30 Mart Pazar sabahı ise Türkiye Gıda Dernekleri Federasyonu ( TGDF ) Başkan Vekili ve Nişasta ve Glikoz Üreticileri Derneği ( NÜD ) Başkanı Rint Akyüz, gıda sektöründeki doğru bilinen yanlışları çok detaylı bir şekilde bize anlattı. Özellikle uluslararası stratejik bir sektör olan şeker sanayi konusunda AB ve Türkiye’deki uluslararası regülasyonları, kanuni düzenlemeleri, rekabet koşullarını, gıda güvenliği ve tüketici güvenliğini bilimsel verilerle açıkladı. Özel olarak NÜD Genel Sekreteri Sami Mücaz ile yaptığımız istişarede ise “Tüketicinin Sağlığı ve Güvenliği” ile “Uluslararası Rekabet” konularındaki akademik ve bilimsel çalışmaların kamuoyunda daha geniş kitlelerle paylaşılması hususunda üniversiteler ve STK’larla işbirliği yapılması konusunda mutabakata vardık.
Kartepe Ekonomi Zirveleri’nin ana konuşmacısı olan TOBB ( Türkiye Odalar ve Borsalar Birliği ) Yönetim Kurulu Başkanı Rıfat Hisarcıklıoğlu yaklaşık 2 saat süren sunumunu 29 Mart Cumartesi günü öğleden sonra yaptı.
Sayın Hisarcıklıoğlu sunumunda; “Dünya Ekonomisi ve Türkiye” başlıklı konuşmasında Türkiye ve dünyadaki son önemli ekonomik gelişmeleri, uluslararası iktisadi gelişme ve ekonomik verilerin mukayeselerini ve geleceğe yönelik ekonomik yapısal dönüşüm ve ekonomide yeniden yapılanma modelinden bahsetti.
Rıfat Hisarcıklıoğlu, “Ekonomik Yapısal Dönüşüm” den sonra 2. Nesil reformlara ihtiyacımız olduğunu ve bunların:
a) Eğitim Reformun
b) Hukuk Reformu
c) İdari Reform
d) İşgücü Reformu
e) Yeni Sanayi Politikası Reformu olması gerekliliğini belirtti.
Şirket sayısı bakımından dünya müteahhit sektöründe ikinci olduğumuzu iş hacminde de 23 milyar dolara ulaştığını bundan da gurur duyduğumuzu ifade etti.
Hisarcıklıoğlu, ekonomik kriz korkusuyla ülkelerin korumacılık tedbirlerini artırmasının dünyadaki büyümenin yavaşlamasının ana nedeni olduğunu vurgularken “Ticaret eşittir zenginleşme, korumacılık eşittir fakirleşmedir.
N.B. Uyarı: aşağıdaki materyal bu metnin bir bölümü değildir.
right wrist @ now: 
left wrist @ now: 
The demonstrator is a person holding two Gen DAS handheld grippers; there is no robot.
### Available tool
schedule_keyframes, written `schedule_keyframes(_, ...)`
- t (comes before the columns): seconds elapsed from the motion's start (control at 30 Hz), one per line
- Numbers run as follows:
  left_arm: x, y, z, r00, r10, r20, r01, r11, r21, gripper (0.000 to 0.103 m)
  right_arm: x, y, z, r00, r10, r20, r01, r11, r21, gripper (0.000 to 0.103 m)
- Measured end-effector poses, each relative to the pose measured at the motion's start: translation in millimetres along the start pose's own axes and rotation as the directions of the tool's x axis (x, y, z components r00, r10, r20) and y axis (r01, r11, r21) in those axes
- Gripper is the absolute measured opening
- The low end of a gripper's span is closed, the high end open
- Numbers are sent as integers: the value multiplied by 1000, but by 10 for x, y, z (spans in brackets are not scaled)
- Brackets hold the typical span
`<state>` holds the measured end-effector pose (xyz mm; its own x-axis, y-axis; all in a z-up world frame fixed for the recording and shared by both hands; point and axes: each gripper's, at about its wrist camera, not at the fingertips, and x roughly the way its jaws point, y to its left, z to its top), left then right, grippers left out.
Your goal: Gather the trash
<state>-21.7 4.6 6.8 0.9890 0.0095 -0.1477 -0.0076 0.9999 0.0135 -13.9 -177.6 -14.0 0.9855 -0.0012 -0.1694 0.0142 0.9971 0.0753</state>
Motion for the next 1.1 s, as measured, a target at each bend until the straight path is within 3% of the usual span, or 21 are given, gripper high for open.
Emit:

Ticaretin önünü açmazsak fakirleşiriz” dedi.
KOBİ'lerin Türkiye ekonomisi açısından hayati değeri olduğunu vurgulayan Hisarcıklıoğlu, "KOBİ'ler önemli ama dönüşümü yapmaları lazım. Mevcut sistem sürdürülemez. KOBİ'lerin kurumsallaşması stratejisi bir an önce hazırlanmalı" dedi.
Bütün dünyadaki KOBİ’lerin sesi olacak Küresel KOBİ Forumu'nun (WORLD SME’ s FORM) TOBB’ un Uluslararası Ticaret Odası ICC ortak girişimi olarak İstanbul merkezli olarak kurulacaktır. KOBİ politikalarını bütün dünyaya anlatacak merkez, Türkiye'nin G20 dönem başkanlığında 2015’te faaliyete geçeceğini söyledi.
Türk Özel sektörü son 3 yılda 1,1 milyon kişiye istihdam sağladı. Kamu ise aynı dönemde sadece 200 bin kişiye istihdam yarattı. İstihdam artışında dünyada üçüncü sırada olduğumuzu belirtti.
Asıl sunum konusu "Yeni bir ekonomi modeline ihtiyaç var" olarak özetlenebilir.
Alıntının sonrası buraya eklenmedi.